Encryption and Tokenization
The next most popular cloud security controls are encryption and tokenization. Encryption is also considered the most effective security control. Data encryption is cited by 65 percent of organizationa as among their most effective controls, followed by network encryption at 57 percent.
Encryption uses a cipher to encode information so that it cannot be read by a party without the decoding key. For instance, online data backup service Mozy provides military-grade encryption by using a 256-bit AES key to encode files before sending them through a secure SSL connection. Without the encryption key, it’s practically impossible to decipher such a complex code. A strongly-encrypted transmission is only vulnerable if its cipher is stolen.
Encryption and tokenization each have strengths and weaknesses that make them appropriate for different situations. Encryption can be scaled to data of any size, can be used for both structured and unstructured information and is usually used with data leaving or entering an organization.

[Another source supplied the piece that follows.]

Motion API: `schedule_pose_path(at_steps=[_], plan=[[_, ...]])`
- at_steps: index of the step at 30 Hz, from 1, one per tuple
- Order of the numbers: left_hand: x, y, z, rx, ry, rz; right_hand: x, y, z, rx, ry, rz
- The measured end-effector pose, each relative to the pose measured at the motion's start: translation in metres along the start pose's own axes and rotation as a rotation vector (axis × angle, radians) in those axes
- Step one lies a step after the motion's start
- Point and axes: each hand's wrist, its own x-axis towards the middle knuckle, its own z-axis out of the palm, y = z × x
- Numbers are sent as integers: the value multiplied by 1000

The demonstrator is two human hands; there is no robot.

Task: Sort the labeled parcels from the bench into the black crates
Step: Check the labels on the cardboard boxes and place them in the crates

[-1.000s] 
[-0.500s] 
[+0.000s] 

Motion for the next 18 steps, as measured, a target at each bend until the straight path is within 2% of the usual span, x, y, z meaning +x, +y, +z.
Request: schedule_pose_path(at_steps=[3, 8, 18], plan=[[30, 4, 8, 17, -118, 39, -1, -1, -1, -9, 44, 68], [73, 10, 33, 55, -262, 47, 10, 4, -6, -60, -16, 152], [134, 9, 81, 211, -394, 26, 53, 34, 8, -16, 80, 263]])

Meantime, tokenization provides somewhat stronger security, but does not work well with large databases or unstructured information. With that in mind, tokenization is best for small structured fields, such as credit card or Social Security numbers. It’s usually used within an organization due to the need for access to a mapping database.
Intrusion Detection and Prevention
Intrusion detection and prevention is the third most popular cloud security control used by organizations. After data and network encryption, it also cited as the third most effective security measure. Intrusion detection systems monitor networks for activities that either display patterns of known threats, like malware, or deviate from patterns of normal traffic. When a threat is detected, it can then be stored for monitoring or reported to an administrator. Intrusion prevention systems block threats as well as detect them.